The relationship cycle typical of extreme narcissistic abuse generally follows a pattern. Individuals in emotionally abusive relationships experience a dizzying whirlwind that includes three stages: idealization, devaluing, and discarding. This cycle can repeat numerous times, spinning a merry-go-round of emotional vertigo for those caught in such relationships.
In the beginning of a romantic relationship with a person affected by narcissism, an individual may describe the initial infatuation stage as “otherworldly.” The emotional high can feel like a drug cocktail as potent as cocaine, heroin, and ecstasy, all rolled into one noxious dose that lasts a few weeks, months, or in some cases a year or slightly more. Targets of narcissistic abuse report feeling as if they have found their soulmate and can’t believe their good fortune that this seductive courtesan has elevated them to soaring heights upon a pedestal. “Love bombing” is a phrase describing this stage, in which the narcissistic person may smother the target with praise, courting, intense sex, vacations, promises of a future together, and designation, essentially, as the most special person ever.
Soon the relationship proceeds into a more comfortable rhythm. Perhaps the sex continues at a high intensity or it may begin to wane a bit. Gradually, the target begins to see bright red flags that indicate a problem in this fantastical paradise. The person with narcissism often may begin—subtly, insidiously, and covertly—to devalue his or her significant other.

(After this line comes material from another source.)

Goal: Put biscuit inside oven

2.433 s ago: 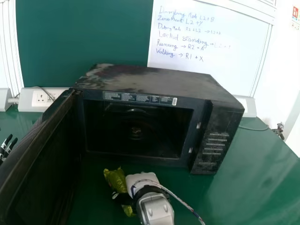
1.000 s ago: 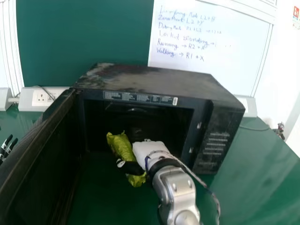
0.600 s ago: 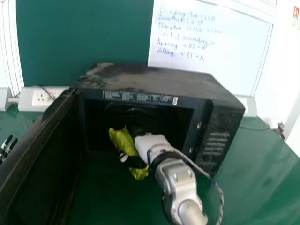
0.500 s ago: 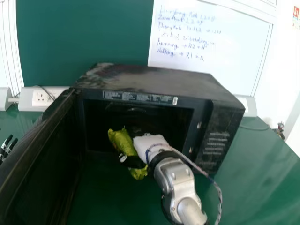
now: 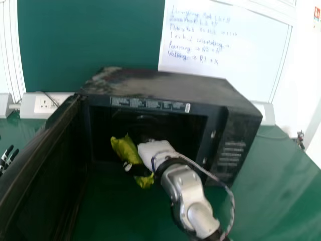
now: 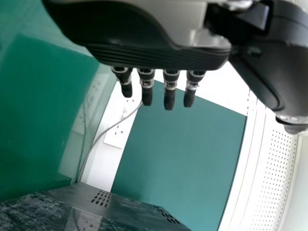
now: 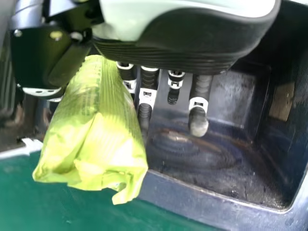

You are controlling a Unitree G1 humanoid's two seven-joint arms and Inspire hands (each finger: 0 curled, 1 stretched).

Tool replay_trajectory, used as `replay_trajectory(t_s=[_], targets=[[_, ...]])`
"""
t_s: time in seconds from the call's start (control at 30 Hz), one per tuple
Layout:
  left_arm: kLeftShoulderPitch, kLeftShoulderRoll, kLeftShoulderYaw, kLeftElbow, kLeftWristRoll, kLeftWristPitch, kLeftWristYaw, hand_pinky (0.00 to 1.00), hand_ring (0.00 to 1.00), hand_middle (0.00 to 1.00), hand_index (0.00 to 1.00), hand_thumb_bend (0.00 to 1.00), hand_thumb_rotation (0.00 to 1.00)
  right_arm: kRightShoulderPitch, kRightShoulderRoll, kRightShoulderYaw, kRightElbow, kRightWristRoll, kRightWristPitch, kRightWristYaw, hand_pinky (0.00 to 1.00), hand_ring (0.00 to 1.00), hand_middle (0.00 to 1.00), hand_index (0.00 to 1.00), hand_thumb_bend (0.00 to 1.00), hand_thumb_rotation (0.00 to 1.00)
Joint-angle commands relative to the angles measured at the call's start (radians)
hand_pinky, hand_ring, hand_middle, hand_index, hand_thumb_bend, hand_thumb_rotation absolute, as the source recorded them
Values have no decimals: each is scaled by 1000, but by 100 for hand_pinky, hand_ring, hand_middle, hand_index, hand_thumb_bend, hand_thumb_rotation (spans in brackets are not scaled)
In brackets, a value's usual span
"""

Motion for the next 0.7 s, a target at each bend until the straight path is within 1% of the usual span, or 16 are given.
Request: replay_trajectory(t_s=[0.0, 0.1, 0.33, 0.47, 0.57, 0.67], targets=[[1, -3, 0, -11, 2, -5, -1, 81, 85, 87, 91, 90, 78, -53, -1, 5, 31, 14, 9, -28, 9, 16, 47, 70, 57, 0], [2, -2, 1, -10, -1, -3, -2, 81, 85, 86, 91, 90, 78, -77, -1, 12, 68, 31, 16, -50, 9, 15, 47, 69, 57, 0], [2, -2, 1, -9, 2, -1, 3, 81, 85, 86, 90, 91, 77, -133, -1, 36, 157, 69, 11, -117, 11, 18, 47, 69, 57, 0], [6, -4, 0, -12, 2, -6, -1, 81, 85, 87, 91, 90, 78, -158, 3, 48, 198, 89, 16, -158, 13, 20, 47, 69, 57, 0], [7, -6, 0, -17, 2, -4, 5, 81, 85, 86, 91, 91, 78, -181, -1, 63, 234, 97, 11, -184, 12, 18, 47, 71, 57, 0], [9, -5, 0, -14, 1, -7, -2, 82, 85, 86, 91, 90, 78, -201, -2, 68, 273, 116, 5, -223, 13, 19, 47, 72, 57, 0]])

This may happen via putdowns, gaslighting, intermittently lacking emotional or physical intimacy, withdrawing affection, seductive withholding, inexplicably disappearing from contact, or blaming the target for the narcissistic person’s issues (projection).
Ultimately, the person with narcissism discards his or her dating partner, who served as a source of narcissistic supply to fuel the ego of the individual with narcissistic issues. When the target asks for compromise, reciprocity, empathy, integrity, honesty, and boundaries (all healthy and valid requests that people with extreme narcissistic qualities generally do not engage in), the person with narcissism may decide that the target has lost his or her luster and is tarnished—no longer the “perfect partner” to fluff the ego feathers. Inevitably, the discarding occurs when the person with narcissism either disappears or orchestrates his or her own abandonment by engaging in some form of egregious emotional abuse. The outcome is often shocking for the survivor, unclear as to how someone that he or she fell so deeply in love with could throw it all away.

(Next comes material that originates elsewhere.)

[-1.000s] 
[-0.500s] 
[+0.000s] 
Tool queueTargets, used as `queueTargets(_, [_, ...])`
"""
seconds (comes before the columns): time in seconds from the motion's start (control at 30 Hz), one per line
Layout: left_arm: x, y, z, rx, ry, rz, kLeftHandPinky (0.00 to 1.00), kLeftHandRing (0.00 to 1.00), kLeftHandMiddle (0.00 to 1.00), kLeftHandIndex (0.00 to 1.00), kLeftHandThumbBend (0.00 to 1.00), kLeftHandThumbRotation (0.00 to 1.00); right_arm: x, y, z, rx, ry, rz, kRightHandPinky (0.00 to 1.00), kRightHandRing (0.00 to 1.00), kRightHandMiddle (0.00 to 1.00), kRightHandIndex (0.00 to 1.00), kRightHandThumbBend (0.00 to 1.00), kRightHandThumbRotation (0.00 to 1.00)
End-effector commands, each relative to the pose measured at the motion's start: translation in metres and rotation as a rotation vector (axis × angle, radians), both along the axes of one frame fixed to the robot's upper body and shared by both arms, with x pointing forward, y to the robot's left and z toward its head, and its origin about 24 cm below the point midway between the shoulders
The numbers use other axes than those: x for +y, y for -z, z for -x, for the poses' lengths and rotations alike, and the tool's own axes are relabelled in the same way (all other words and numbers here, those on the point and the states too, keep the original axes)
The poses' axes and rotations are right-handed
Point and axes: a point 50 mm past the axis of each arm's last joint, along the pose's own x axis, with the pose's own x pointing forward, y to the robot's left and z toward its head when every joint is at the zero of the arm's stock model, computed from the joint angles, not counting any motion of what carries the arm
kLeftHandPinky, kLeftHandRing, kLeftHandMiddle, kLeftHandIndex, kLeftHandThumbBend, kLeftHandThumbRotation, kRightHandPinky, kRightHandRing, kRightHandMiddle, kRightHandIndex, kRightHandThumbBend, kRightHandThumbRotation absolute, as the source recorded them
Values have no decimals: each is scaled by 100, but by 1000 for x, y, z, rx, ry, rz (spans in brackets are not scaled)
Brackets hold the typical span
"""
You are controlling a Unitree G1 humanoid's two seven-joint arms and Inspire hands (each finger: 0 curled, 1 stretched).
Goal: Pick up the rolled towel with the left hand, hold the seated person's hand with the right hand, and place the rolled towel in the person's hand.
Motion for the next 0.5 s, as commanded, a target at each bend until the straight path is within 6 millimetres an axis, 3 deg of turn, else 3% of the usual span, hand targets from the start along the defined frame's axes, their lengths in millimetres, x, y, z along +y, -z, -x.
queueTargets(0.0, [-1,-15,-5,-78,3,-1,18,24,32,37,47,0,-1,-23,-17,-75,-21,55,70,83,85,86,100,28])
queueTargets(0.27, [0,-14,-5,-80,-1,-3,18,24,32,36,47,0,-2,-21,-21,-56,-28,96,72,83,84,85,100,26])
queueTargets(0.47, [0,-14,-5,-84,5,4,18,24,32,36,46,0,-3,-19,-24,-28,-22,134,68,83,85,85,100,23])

In most cases, survivors of narcissism were able to offer empathy, compassion, authenticity, honesty, reciprocity, and compromise during the relationship. People with narcissistic tendencies are drawn to such empathic, deeply feeling people and know that, on some level, they personally are lacking in emotional depth and substance. By being in a relationship with such a nurturing, loving person, the person with narcissism is able to consume that person’s authentic love and extract narcissistic supply. Once fed over the course of days, weeks, or months, the person with narcissism is satiated and may grow bored with his or her partner. He or she must secure the supply of another target, usually in short order.

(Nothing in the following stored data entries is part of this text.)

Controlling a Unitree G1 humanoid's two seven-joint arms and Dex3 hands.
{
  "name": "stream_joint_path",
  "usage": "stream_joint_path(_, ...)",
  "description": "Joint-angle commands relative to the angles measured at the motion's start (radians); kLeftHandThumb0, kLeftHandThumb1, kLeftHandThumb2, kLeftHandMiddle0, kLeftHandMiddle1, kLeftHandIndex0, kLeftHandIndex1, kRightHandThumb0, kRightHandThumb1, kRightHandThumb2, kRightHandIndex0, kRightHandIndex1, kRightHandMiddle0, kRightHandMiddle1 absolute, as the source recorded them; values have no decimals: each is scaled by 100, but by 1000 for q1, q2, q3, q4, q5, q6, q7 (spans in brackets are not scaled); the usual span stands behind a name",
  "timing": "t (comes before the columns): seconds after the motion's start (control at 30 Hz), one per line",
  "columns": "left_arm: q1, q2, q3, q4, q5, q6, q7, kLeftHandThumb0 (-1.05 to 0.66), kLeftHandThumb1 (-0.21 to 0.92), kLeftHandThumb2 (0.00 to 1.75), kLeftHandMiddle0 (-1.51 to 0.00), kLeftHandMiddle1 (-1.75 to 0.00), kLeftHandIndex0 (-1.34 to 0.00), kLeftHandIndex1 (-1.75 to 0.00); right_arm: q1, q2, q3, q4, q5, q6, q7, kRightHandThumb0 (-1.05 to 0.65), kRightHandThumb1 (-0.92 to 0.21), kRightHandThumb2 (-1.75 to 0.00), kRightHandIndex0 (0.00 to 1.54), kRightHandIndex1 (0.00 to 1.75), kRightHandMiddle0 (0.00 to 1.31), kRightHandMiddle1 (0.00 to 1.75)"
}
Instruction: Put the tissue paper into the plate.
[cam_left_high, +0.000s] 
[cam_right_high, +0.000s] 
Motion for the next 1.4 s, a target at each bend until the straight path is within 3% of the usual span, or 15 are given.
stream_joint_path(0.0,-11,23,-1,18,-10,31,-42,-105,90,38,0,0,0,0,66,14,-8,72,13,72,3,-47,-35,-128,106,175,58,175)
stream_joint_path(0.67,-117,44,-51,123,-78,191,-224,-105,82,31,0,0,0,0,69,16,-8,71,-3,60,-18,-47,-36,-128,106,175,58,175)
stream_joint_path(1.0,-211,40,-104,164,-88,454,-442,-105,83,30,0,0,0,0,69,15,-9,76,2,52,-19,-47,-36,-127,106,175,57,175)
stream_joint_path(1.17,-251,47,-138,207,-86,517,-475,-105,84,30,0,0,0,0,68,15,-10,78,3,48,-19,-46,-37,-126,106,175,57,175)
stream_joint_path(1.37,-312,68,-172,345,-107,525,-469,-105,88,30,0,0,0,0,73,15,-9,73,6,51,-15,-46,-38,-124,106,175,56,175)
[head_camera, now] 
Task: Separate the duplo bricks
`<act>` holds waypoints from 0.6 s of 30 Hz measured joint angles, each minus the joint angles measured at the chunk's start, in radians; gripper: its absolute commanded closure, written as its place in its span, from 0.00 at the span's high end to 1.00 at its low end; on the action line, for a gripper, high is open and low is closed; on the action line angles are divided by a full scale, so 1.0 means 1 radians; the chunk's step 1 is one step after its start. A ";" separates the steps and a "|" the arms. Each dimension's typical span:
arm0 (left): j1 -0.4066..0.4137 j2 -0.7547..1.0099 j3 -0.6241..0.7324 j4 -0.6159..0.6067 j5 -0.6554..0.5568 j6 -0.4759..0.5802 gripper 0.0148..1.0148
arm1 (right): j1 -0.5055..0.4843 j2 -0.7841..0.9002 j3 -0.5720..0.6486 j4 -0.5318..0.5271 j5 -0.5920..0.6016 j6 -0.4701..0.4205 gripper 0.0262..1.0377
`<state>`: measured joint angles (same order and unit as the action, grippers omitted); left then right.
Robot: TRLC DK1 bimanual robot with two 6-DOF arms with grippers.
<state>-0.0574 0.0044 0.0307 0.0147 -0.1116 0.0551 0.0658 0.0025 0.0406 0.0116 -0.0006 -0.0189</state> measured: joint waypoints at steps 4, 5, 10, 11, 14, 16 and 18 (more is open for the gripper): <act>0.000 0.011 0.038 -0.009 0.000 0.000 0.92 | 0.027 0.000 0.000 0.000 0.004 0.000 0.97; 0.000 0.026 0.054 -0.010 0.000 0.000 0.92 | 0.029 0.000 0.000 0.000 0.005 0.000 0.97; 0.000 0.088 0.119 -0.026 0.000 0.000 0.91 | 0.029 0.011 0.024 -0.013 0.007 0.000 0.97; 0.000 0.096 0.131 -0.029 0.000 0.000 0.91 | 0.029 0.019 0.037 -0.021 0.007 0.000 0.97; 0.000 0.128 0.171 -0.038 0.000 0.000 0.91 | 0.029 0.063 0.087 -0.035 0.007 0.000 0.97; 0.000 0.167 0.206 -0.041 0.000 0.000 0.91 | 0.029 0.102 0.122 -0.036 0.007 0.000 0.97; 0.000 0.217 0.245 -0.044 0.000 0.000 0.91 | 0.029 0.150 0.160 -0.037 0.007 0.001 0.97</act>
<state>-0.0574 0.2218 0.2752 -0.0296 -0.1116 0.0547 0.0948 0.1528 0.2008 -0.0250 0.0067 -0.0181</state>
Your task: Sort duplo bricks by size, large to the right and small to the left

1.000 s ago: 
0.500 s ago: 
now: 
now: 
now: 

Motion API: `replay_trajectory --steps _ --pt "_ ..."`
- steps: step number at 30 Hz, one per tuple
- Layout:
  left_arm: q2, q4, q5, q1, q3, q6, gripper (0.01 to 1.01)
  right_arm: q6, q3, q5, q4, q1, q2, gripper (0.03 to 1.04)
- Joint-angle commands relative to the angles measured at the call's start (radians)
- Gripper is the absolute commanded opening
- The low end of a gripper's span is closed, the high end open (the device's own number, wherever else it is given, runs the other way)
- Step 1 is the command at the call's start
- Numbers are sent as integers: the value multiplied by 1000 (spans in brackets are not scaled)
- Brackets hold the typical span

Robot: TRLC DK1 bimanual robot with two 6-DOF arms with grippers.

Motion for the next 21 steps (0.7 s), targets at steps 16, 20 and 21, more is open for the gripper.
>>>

Survivors can heal and move forward with the help of psychotherapy and support in narrating their story and resolving the trauma of emotional abuse. Understanding the dynamics of abuse empowers survivors to lessen any cognitive dissonance remaining as a result of gaslighting and other emotional abuse. Armed with knowledge, survivors understand the relationship cycle they endured and can move forward with enough protective armor such that they can jump off the merry-go-round of emotional abuse and be just fine.